▸ **PROBLEM REQUIREMENTS**:
In the listing below, locate the lines that hold the string "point". Copy those lines.

──────── RAW DATA

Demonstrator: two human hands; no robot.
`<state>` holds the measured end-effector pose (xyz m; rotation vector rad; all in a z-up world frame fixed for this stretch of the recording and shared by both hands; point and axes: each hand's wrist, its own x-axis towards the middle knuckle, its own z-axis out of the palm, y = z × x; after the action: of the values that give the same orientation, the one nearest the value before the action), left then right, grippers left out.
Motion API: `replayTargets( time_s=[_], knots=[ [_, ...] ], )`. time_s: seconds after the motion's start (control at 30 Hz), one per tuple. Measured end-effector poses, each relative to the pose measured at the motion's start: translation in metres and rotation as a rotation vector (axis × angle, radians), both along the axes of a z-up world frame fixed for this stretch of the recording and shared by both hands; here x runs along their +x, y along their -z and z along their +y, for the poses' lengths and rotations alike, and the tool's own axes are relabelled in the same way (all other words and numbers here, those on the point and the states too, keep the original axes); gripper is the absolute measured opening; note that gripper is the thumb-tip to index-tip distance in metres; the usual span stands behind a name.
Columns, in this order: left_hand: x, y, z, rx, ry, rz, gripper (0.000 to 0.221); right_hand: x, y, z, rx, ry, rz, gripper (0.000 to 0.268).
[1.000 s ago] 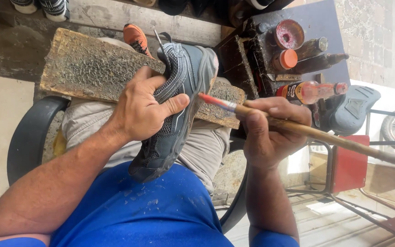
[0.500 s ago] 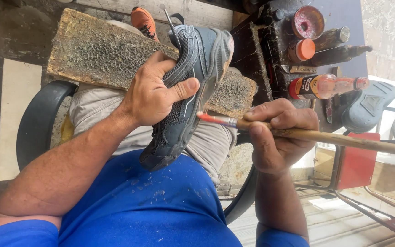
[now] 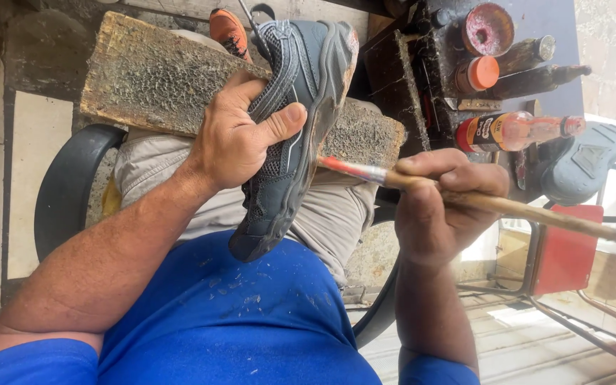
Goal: Applying a liquid substance to the sole of a shoe using a brush
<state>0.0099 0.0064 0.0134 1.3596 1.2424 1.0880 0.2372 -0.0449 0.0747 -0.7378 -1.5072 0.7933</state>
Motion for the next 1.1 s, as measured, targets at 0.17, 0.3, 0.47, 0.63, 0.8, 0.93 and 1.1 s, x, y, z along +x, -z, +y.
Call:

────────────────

▸ **SOLVED EXERCISE**:
`<state>` holds the measured end-effector pose (xyz m; rotation vector rad; all in a z-up world frame fixed for this stretch of the recording and shared by both hands; point and axes: each hand's wrist, its own x-axis towards the middle knuckle, its own z-axis out of the palm, y = z × x; after the action: of the values that give the same orientation, the one nearest the value before the action), left then right, grippers left out.
Motion API: `replayTargets( time_s=[_], knots=[ [_, ...] ], )`. time_s: seconds after the motion's start (control at 30 Hz), one per tuple. Measured end-effector poses, each relative to the pose measured at the motion's start: translation in metres and rotation as a rotation vector (axis × angle, radians), both along the axes of a z-up world frame fixed for this stretch of the recording and shared by both hands; here x runs along their +x, y along their -z and z along their +y, for the poses' lengths and rotations alike, and the tool's own axes are relabelled in the same way (all other words and numbers here, those on the point and the states too, keep the original axes); gripper is the absolute measured opening; note that gripper is the thumb-tip to index-tip distance in metres; the usual span stands behind a name.

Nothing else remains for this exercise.